Tanto la práctica fiscal internacional como las políticas fiscales nacionales en el tráfico de la crisis de 2008 y de 2010 son un factor que está detrás del crecimiento de la riqueza y de la renta de los sectores más favorecidos de la sociedad, simultánea a la devaluación salarial ya la desregulación laboral, a los recortes de los servicios públicos. En definitiva simultánea al crecimiento de la desigualdad. Una crisis económica y social preexistente sobre la que ha impactado la pandemia, amplificando sus efectos y acelerando los debates sobre una recesión económica que no es convencional. La crisis actual no deriva de decisiones de política económica tales como la llamada “austeridad expansiva” del FMI, que aplicada durante una década sólo expandió el desastre.

La incertidumbre hace mirar al sector público, aquel que se ha recortado de forma insistente.
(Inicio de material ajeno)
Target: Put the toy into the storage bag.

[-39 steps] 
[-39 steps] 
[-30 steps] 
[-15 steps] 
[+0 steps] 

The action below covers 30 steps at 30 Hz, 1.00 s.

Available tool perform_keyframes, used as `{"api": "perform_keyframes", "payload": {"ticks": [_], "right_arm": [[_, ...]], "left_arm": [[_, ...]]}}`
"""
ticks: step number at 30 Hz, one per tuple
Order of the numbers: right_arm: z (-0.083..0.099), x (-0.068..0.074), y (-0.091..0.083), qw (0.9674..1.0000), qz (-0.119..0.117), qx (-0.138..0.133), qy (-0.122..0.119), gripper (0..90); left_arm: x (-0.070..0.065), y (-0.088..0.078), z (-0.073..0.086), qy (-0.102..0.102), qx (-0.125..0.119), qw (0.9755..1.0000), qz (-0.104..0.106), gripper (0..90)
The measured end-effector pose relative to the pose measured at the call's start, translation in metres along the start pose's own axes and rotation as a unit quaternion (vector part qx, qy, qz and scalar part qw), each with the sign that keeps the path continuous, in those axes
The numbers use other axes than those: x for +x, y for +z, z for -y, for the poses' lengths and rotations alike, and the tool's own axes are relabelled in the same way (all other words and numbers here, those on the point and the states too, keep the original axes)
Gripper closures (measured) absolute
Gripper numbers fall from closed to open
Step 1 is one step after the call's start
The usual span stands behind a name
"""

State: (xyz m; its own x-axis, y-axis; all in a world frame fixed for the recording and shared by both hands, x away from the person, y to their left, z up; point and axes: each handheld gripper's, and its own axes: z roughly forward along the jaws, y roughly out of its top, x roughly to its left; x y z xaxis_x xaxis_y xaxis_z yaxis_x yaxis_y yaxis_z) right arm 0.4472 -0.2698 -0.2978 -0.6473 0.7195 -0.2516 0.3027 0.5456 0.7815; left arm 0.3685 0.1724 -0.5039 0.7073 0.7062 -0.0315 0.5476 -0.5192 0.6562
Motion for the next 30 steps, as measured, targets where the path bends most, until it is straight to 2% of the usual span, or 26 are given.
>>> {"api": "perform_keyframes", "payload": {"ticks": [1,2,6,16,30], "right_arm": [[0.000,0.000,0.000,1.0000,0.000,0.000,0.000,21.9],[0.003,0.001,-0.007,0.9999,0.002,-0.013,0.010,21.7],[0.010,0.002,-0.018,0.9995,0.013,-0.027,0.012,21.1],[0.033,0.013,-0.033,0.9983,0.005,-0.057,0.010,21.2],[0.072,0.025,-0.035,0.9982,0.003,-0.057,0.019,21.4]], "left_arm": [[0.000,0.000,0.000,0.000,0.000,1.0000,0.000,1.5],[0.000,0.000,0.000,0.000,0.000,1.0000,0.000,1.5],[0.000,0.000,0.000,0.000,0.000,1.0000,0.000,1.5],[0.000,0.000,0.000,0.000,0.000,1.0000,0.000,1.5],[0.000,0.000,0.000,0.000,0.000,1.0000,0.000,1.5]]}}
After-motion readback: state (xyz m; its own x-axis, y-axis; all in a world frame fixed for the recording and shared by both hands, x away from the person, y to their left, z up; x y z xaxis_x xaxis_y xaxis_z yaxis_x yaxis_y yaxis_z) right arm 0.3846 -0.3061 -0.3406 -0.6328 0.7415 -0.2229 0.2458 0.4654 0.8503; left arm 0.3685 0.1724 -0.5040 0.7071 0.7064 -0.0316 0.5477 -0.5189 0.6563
Nadie cuestiona la necesidad de aumento del gasto público, no hay topes al déficit público y la deuda pública. Un cambio de paradigma tan insólito como rápido, como Pablo cayendo de su caballo.
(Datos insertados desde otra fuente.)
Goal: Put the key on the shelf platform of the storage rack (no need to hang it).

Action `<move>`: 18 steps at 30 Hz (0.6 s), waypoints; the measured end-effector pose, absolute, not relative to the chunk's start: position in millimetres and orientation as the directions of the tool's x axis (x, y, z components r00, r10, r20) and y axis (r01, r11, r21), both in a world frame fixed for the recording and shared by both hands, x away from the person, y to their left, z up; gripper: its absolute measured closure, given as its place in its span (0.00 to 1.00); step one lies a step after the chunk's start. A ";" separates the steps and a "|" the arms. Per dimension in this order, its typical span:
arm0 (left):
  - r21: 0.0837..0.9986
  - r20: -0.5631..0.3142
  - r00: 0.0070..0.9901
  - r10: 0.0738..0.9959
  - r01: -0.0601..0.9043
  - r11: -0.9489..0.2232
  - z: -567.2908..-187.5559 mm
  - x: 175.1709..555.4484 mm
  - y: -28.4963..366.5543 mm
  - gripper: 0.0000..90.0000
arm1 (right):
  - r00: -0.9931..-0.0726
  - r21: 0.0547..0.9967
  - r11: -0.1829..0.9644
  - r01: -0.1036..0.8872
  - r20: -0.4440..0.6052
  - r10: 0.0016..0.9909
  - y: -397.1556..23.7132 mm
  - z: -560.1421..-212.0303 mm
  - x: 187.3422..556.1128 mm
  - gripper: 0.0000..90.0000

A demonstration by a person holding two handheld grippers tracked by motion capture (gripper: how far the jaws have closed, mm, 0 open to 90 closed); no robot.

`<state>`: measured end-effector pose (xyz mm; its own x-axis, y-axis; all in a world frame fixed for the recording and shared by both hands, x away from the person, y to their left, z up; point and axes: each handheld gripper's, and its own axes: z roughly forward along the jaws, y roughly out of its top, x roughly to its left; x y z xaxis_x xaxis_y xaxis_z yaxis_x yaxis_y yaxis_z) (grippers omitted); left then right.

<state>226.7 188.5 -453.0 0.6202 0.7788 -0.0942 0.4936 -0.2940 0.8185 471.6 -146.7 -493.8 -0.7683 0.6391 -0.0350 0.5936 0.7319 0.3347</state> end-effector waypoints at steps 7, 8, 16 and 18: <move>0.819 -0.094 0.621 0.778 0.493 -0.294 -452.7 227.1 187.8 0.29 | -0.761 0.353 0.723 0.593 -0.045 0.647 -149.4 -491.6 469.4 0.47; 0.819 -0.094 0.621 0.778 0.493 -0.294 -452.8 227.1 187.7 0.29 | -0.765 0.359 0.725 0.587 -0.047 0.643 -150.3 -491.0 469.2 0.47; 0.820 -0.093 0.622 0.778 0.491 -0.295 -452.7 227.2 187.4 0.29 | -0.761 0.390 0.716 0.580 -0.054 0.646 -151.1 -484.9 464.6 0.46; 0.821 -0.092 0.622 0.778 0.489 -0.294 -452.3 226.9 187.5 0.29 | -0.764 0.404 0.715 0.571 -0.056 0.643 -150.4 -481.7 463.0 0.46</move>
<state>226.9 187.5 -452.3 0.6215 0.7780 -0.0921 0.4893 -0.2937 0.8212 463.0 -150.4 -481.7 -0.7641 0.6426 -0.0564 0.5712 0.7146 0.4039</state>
Se ha hecho evidente que todos dependemos de todos y por lo tanto la importancia de lo público. Hemos descubierto que los gobiernos son una red de protección, protección que se activa con aumento de gasto público. Gasto que sólo podemos financiar de dos maneras: con más deuda pública, que endeudará las próximas generaciones, o con más ingreso público, aumentando la presión fiscal sobre aquellos que eluden sus obligaciones fiscales.

La paradoja es que los mismos que antes de la pandemia cuestionaban medidas expansivas ahora las defienden. Las reformas apuntadas por el FMI, la OCDE, la UE, el BCE… Sacan del horizonte las rígidas normas de ajuste fiscal, del déficit y de la deuda, que antes imponían. Ahora recomiendan gastar. Ni la ortodoxia de los ordoliberales ha reaccionado ante la mayor emisión de deuda pública de Alemania después de la II Guerra Mundial.

Actuar sobre la obligación de tributar y sobre aumentar la carga fiscal responde al convencimiento de que el Estado del Bienestar (pensiones, educación y sanidad) es necesario y sostenible. Que sólo afrontaremos con éxito la lucha contra la desigualdad, las mejoras en la productividad y la transición ecológica si son financiadas por recursos fiscales. Tal como decía Roosevelt en 1944, los aumentos propuestos de las tasas fiscales están diseñadas para reducir las desigualdades, no para obtener más ingresos. En un sentido similar Biden argumenta su propuesta el pasado 28 de abril: “no pretendo castigar a nadie. No añadiré cargas fiscales adicionales a la clase media de este país. Algunos no querrán que se aumenten los impuestos al 1 por ciento más rico, ni a las corporaciones globales. Pregúntales a ellos pues qué impuestos desean aumentar”.

Otros dirán que las propuestas del G7 son insuficientes. Pero hay la conciencia de que es un primer paso, un primer paso a seguir, hasta que sea un paso de referencia en la implantación de una fiscalidad internacional equitativa.